Characterization of NS1 protein standards. Equal amounts of purified NS1 proteins were separated by 10% denaturing SDS-PAGE and either boiled (+) or left unheated (−) in sample buffer. Gels were stained for total protein (A) or electroblotted onto nitrocellulose membranes and immunostained with either 4G4-Biotin (B) or αNS1-Biotin (C). Serial dilutions of each protein were then tested for reactivity in the polyclonal-ACE (D) and the 4G4-ACE (E). The cut-off value for a positive sample was 100 cps. Graphs represent the results from a single experiment performed with duplicate samples. Similar results were obtained in repeat tests.

FIG. 3.

Kinetics of NS1 production in WNV-infected cell cultures. Vero cells were infected with WNV-NY99 at an MOI of 10 and plated into 24-well plates at a cell density of 4 × 10⁵ cells per well. The inoculum was removed at 2 h postinfection and replaced with 1.5 ml of 2% fetal calf serum-Dulbecco's modified Eagle medium. Cell lysates and culture fluid from a single well were collected at regular intervals between 8 and 48 h postinfection. (A) Quantities of NS1 per well were estimated using both the polyclonal-ACE and the 4G4-ACE, with uninfected extracts as negative controls. (B) The number of positive-strand RNA copies per well was also quantified by real-time RT-PCR. Graphs show the average results for two independent infections assayed in duplicate in each system.

FIG. 4.

NS1 secretion into hamster serum. Ten Syrian golden hamsters were infected with WNV-NY99, and serial bleeds were obtained between days 1 and 8 postinfection. (A) Quantities of NS1 in serum samples were estimated using the 4G4-ACE, with serum from uninfected hamsters as negative controls. (B) The quantity of RNA copies per ml was also determined by real-time RT-PCR. Values indicate the average and standard deviation of duplicate wells for a single experiment. Similar results were obtained in repeat assays.

FIG. 5.

Comparison of West Nile virus detection methods used with a population of serum samples taken from experimentally infected hamsters. Serum specimens from Syrian golden hamsters infected with WNV (n = 90) or left uninfected (n = 7) were tested for the presence of NS1 by the 4G4-ACE (A), viral RNA by real-time RT-PCR (B), and infectious virus by plaque assay (C) or anti-WNV IgM assay (D). Uninfected hamster serum samples were used as negative controls. Graphs represent the average values of duplicate assays. (E) NS1 detection was confirmed in two samples by immunoprecipitation and Western blotting, using anti-NS1 rabbit polyclonal serum conjugated to protein A Sepharose beads.
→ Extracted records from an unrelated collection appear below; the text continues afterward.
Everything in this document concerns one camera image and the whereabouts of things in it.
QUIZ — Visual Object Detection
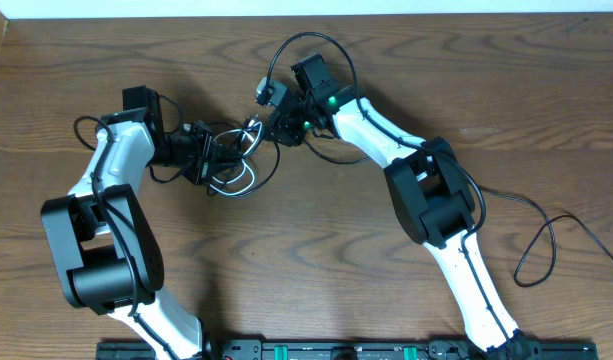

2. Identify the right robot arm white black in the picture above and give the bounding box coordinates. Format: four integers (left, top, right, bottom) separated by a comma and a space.
256, 54, 531, 359

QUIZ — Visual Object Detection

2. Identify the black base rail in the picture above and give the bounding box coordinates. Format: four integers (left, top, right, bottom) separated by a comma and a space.
95, 339, 600, 360

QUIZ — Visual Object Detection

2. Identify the white cable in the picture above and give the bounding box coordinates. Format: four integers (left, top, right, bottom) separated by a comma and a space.
208, 119, 265, 197

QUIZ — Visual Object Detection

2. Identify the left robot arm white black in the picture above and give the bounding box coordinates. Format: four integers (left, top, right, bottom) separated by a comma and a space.
40, 86, 245, 359

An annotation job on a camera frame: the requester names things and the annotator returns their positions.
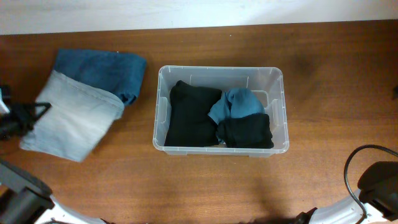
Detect dark blue jeans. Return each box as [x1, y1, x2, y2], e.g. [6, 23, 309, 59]
[53, 49, 147, 105]

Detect large black garment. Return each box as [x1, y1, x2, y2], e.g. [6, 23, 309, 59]
[164, 80, 222, 147]

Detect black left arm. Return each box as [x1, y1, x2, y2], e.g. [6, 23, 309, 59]
[1, 102, 106, 224]

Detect clear plastic storage bin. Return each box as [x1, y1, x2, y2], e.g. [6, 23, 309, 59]
[152, 65, 290, 157]

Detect blue shirt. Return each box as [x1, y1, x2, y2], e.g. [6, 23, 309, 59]
[208, 88, 266, 124]

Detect small black garment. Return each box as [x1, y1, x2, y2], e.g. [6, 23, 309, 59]
[216, 113, 274, 149]

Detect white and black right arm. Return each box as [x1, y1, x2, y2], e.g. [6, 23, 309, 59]
[293, 161, 397, 224]

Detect light blue jeans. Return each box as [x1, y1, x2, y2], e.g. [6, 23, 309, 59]
[19, 70, 124, 162]

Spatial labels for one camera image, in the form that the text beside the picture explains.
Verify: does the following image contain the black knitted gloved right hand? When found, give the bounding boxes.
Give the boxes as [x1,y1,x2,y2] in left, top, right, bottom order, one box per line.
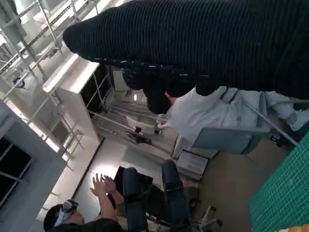
[62,0,309,100]

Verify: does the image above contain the person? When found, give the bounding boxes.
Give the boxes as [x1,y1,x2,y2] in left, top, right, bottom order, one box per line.
[146,86,309,143]
[43,173,126,232]

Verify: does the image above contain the grey office chair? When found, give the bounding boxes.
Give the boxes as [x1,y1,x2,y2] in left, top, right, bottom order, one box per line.
[193,127,259,156]

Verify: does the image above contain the silver metal pole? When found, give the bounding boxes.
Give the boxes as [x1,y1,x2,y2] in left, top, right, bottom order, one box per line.
[246,101,299,147]

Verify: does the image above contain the white open shelf cabinet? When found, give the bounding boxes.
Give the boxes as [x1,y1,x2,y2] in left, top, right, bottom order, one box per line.
[42,53,117,155]

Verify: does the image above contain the dark blue office chair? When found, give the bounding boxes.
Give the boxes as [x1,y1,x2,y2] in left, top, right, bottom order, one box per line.
[161,160,193,232]
[121,166,152,232]

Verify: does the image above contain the green cutting mat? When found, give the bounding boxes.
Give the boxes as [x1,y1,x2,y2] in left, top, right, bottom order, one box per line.
[247,130,309,232]
Precipitated proteins were released from the resin by the addition of sample buffer and heating to 96°C for 5 min. Hamster serum spiked with recombinant rNS1-HIS, WNV-infected Vero cell lysates, or cell culture supernatant was similarly precipitated as a positive control. Precipitation was visualized by SDS-PAGE, Western blotting, and chemiluminescence detection using αNS1-Biotin.

FIG. 6.

Specificity of capture assays. Vero cells were infected with WNV lineage I and II strains, St. Louis encephalitis virus (a different flavivirus), and LaCrosse virus (from the family Bunyaviridae). Culture fluid was harvested upon observance of visible cytopathic effect, and quantities of NS1 per milliliter of culture fluid were estimated using both the polyclonal-ACE and the 4G4-ACE. Results were standardized by virus titers (in TCID₅₀ per milliliter). Averages and standard deviations of two independent assays are shown.